# Exercise details
Below this task are records; return each one exactly and omit its images.

# Records for the task

##########

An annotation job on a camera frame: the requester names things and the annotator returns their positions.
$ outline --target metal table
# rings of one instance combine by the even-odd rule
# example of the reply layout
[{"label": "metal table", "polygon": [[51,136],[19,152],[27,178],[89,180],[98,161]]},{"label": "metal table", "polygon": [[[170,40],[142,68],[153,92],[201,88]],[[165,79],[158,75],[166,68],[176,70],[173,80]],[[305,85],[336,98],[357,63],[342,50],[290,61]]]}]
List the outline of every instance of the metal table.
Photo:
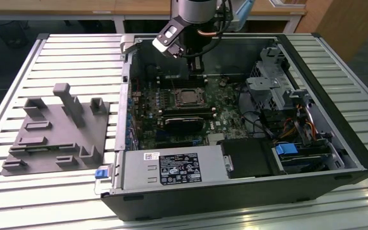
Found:
[{"label": "metal table", "polygon": [[[368,148],[368,89],[321,38],[288,36]],[[71,85],[81,102],[110,102],[104,164],[112,163],[122,61],[121,34],[50,34],[37,39],[0,105],[0,171],[25,117],[26,97],[46,104],[54,83]],[[297,74],[296,82],[304,87]],[[122,222],[94,194],[94,170],[0,175],[0,229],[348,229],[368,227],[368,179],[302,203]]]}]

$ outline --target wooden cabinet
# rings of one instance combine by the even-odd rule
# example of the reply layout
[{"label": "wooden cabinet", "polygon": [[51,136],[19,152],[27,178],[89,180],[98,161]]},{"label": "wooden cabinet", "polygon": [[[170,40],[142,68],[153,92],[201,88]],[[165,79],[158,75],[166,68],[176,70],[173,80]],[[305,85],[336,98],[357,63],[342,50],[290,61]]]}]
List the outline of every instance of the wooden cabinet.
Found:
[{"label": "wooden cabinet", "polygon": [[368,39],[368,0],[306,0],[306,15],[294,32],[317,32],[349,61]]},{"label": "wooden cabinet", "polygon": [[116,0],[0,0],[0,13],[94,14],[113,13]]}]

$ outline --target desk
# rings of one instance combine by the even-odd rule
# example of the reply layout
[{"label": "desk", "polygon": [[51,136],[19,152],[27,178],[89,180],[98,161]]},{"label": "desk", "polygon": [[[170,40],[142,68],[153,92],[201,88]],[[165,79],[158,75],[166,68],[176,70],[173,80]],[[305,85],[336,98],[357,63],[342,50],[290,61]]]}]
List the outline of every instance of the desk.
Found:
[{"label": "desk", "polygon": [[[125,33],[125,20],[168,20],[169,0],[0,0],[0,20],[113,20]],[[248,20],[288,21],[284,33],[293,33],[305,9],[276,8],[256,0]]]},{"label": "desk", "polygon": [[[112,149],[118,112],[116,104],[118,94],[114,93],[114,89],[120,85],[114,84],[114,81],[121,79],[122,72],[118,43],[114,41],[121,39],[120,36],[120,34],[51,34],[47,39],[35,40],[0,105],[0,172],[26,115],[22,110],[25,98],[41,96],[45,104],[55,104],[51,88],[58,82],[69,82],[70,93],[78,96],[79,102],[89,102],[93,97],[101,97],[104,101],[112,102],[104,164],[113,162]],[[288,39],[368,148],[368,89],[321,39],[309,34],[289,35]],[[97,49],[89,43],[75,43],[81,40],[94,42],[94,47],[110,48]],[[75,57],[97,55],[105,61],[74,60]],[[43,57],[59,58],[46,60]],[[297,72],[292,71],[290,74],[296,83],[304,86],[298,81]],[[79,81],[74,76],[82,76],[85,81]],[[105,77],[106,82],[102,82],[102,76],[110,76]],[[101,181],[100,188],[106,186],[110,186],[109,181]],[[0,175],[0,229],[368,228],[368,179],[337,188],[312,201],[134,222],[120,221],[93,191],[94,170],[11,177]]]}]

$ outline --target blue latch
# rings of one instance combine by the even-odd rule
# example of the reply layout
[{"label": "blue latch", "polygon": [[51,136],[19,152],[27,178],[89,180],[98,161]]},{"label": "blue latch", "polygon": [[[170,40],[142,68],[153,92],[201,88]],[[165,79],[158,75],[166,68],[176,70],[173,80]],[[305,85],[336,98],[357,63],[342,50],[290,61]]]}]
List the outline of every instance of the blue latch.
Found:
[{"label": "blue latch", "polygon": [[281,154],[296,154],[297,153],[297,149],[294,144],[278,144],[276,147],[276,153],[278,155]]},{"label": "blue latch", "polygon": [[95,179],[105,179],[108,178],[108,169],[97,169],[94,173]]}]

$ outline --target power supply label
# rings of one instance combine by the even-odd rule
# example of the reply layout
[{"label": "power supply label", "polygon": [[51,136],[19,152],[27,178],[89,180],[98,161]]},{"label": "power supply label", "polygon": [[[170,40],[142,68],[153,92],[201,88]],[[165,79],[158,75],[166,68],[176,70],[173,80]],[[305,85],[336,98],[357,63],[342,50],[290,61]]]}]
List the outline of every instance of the power supply label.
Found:
[{"label": "power supply label", "polygon": [[201,168],[196,153],[158,156],[161,185],[201,182]]}]

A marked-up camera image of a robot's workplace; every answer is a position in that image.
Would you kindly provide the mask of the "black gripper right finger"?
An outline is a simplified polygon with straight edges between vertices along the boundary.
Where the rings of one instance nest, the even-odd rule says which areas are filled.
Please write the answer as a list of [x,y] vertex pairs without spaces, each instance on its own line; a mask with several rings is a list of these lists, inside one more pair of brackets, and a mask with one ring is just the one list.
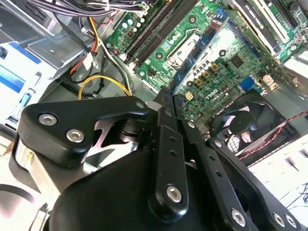
[[174,97],[184,136],[190,207],[176,222],[177,231],[300,231],[301,223],[226,147],[205,142],[184,119],[183,97]]

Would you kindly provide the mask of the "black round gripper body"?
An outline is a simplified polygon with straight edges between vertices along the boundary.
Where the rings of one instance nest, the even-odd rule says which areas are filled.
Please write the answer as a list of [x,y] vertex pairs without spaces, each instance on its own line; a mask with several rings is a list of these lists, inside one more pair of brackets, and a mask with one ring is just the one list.
[[150,210],[153,152],[134,151],[66,188],[49,218],[51,231],[229,231],[212,191],[186,166],[188,212],[164,223]]

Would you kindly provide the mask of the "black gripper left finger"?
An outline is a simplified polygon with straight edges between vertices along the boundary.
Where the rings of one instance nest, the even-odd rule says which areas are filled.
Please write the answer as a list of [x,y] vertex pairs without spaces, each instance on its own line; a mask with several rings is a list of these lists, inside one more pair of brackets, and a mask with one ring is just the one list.
[[134,151],[153,152],[148,204],[156,217],[182,217],[189,205],[183,138],[174,97],[154,107],[134,96],[37,103],[17,130],[17,163],[54,204],[63,191]]

##########

# Written solution
An annotation job on a camera frame: the requester names things and the annotator returns their positions.
$ outline --target metal table
# rings of one instance combine by the even-odd rule
# example of the reply layout
[{"label": "metal table", "polygon": [[51,136],[19,152],[27,178],[89,180],[98,161]]},{"label": "metal table", "polygon": [[[170,40],[142,68],[153,92],[201,88]],[[165,79],[158,75],[166,68],[176,70],[173,80]],[[305,85],[336,98],[357,63],[342,50],[290,61]]]}]
List the outline of every instance of the metal table.
Photo:
Found:
[{"label": "metal table", "polygon": [[[368,148],[368,89],[321,38],[288,36]],[[71,85],[81,102],[110,102],[104,164],[112,163],[122,61],[121,34],[50,34],[37,39],[0,105],[0,171],[25,117],[26,97],[46,104],[54,83]],[[297,74],[296,82],[304,87]],[[122,222],[94,194],[94,170],[0,175],[0,229],[348,229],[368,227],[368,179],[302,203]]]}]

$ outline --target wooden cabinet
# rings of one instance combine by the even-odd rule
# example of the reply layout
[{"label": "wooden cabinet", "polygon": [[51,136],[19,152],[27,178],[89,180],[98,161]]},{"label": "wooden cabinet", "polygon": [[[170,40],[142,68],[153,92],[201,88]],[[165,79],[158,75],[166,68],[176,70],[173,80]],[[305,85],[336,98],[357,63],[342,50],[290,61]]]}]
List the outline of every instance of the wooden cabinet.
Found:
[{"label": "wooden cabinet", "polygon": [[368,39],[368,0],[306,0],[306,15],[294,32],[317,32],[349,61]]},{"label": "wooden cabinet", "polygon": [[116,0],[0,0],[0,13],[94,14],[113,13]]}]

$ outline --target desk
# rings of one instance combine by the even-odd rule
# example of the reply layout
[{"label": "desk", "polygon": [[51,136],[19,152],[27,178],[89,180],[98,161]]},{"label": "desk", "polygon": [[[170,40],[142,68],[153,92],[201,88]],[[165,79],[158,75],[166,68],[176,70],[173,80]],[[305,85],[336,98],[357,63],[342,50],[290,61]]]}]
List the outline of every instance of the desk.
Found:
[{"label": "desk", "polygon": [[[125,33],[125,20],[168,20],[169,0],[0,0],[0,20],[113,20]],[[248,20],[288,21],[284,33],[293,33],[305,9],[276,8],[256,0]]]},{"label": "desk", "polygon": [[[112,149],[118,112],[116,104],[118,94],[114,93],[114,89],[120,85],[114,84],[114,81],[121,79],[122,72],[118,43],[114,41],[121,39],[120,36],[120,34],[51,34],[47,39],[35,40],[0,105],[0,172],[26,115],[22,110],[25,98],[41,96],[45,104],[55,104],[51,88],[58,82],[69,82],[70,93],[78,96],[79,102],[89,102],[93,97],[101,97],[104,101],[112,102],[104,164],[113,162]],[[288,39],[368,148],[368,89],[321,39],[309,34],[289,35]],[[97,49],[89,43],[75,43],[81,40],[94,42],[94,47],[110,48]],[[75,57],[97,55],[105,61],[74,60]],[[43,57],[59,58],[46,60]],[[297,72],[292,71],[290,74],[296,83],[304,86],[298,81]],[[79,81],[74,76],[82,76],[85,81]],[[105,77],[106,82],[102,82],[102,76],[110,76]],[[101,181],[100,188],[106,186],[110,186],[109,181]],[[0,175],[0,229],[368,228],[368,179],[337,188],[312,201],[134,222],[120,221],[93,191],[94,170],[11,177]]]}]

$ outline --target blue latch
# rings of one instance combine by the even-odd rule
# example of the reply layout
[{"label": "blue latch", "polygon": [[51,136],[19,152],[27,178],[89,180],[98,161]]},{"label": "blue latch", "polygon": [[[170,40],[142,68],[153,92],[201,88]],[[165,79],[158,75],[166,68],[176,70],[173,80]],[[305,85],[336,98],[357,63],[342,50],[290,61]]]}]
List the outline of every instance of the blue latch.
Found:
[{"label": "blue latch", "polygon": [[281,154],[296,154],[297,153],[297,149],[294,144],[278,144],[276,147],[276,153],[278,155]]},{"label": "blue latch", "polygon": [[95,179],[105,179],[108,178],[108,169],[97,169],[94,173]]}]

$ outline --target power supply label
# rings of one instance combine by the even-odd rule
# example of the reply layout
[{"label": "power supply label", "polygon": [[51,136],[19,152],[27,178],[89,180],[98,161]]},{"label": "power supply label", "polygon": [[[170,40],[142,68],[153,92],[201,88]],[[165,79],[158,75],[166,68],[176,70],[173,80]],[[305,85],[336,98],[357,63],[342,50],[290,61]]]}]
List the outline of every instance of the power supply label.
Found:
[{"label": "power supply label", "polygon": [[201,168],[196,153],[158,156],[161,185],[201,182]]}]

A marked-up camera image of a robot's workplace; every answer is a position in that image.
Would you kindly provide the mask of the "black gripper right finger"?
An outline is a simplified polygon with straight edges between vertices along the boundary.
Where the rings of one instance nest, the even-odd rule says which areas are filled.
Please write the answer as a list of [x,y] vertex pairs without spaces, each instance on its own line; a mask with several rings is a list of these lists, inside one more pair of brackets, and a mask with one ring is just the one list.
[[174,97],[184,136],[190,207],[176,222],[177,231],[300,231],[301,223],[226,147],[205,142],[184,119],[183,97]]

Would you kindly provide the mask of the "black round gripper body"?
An outline is a simplified polygon with straight edges between vertices along the boundary.
Where the rings of one instance nest, the even-odd rule says which areas are filled.
Please write the answer as a list of [x,y] vertex pairs without spaces, each instance on its own line; a mask with several rings is a list of these lists, inside one more pair of brackets, and a mask with one ring is just the one list.
[[150,210],[153,152],[134,151],[66,188],[49,218],[51,231],[229,231],[212,191],[186,166],[188,212],[164,223]]

Would you kindly provide the mask of the "black gripper left finger"?
An outline is a simplified polygon with straight edges between vertices along the boundary.
Where the rings of one instance nest, the even-odd rule says which areas are filled.
Please write the answer as a list of [x,y] vertex pairs without spaces, each instance on its own line; a mask with several rings is a list of these lists, inside one more pair of brackets, and a mask with one ring is just the one list.
[[134,151],[153,152],[148,204],[156,217],[182,217],[189,205],[183,138],[174,97],[154,107],[134,96],[37,103],[17,130],[17,163],[54,204],[63,191]]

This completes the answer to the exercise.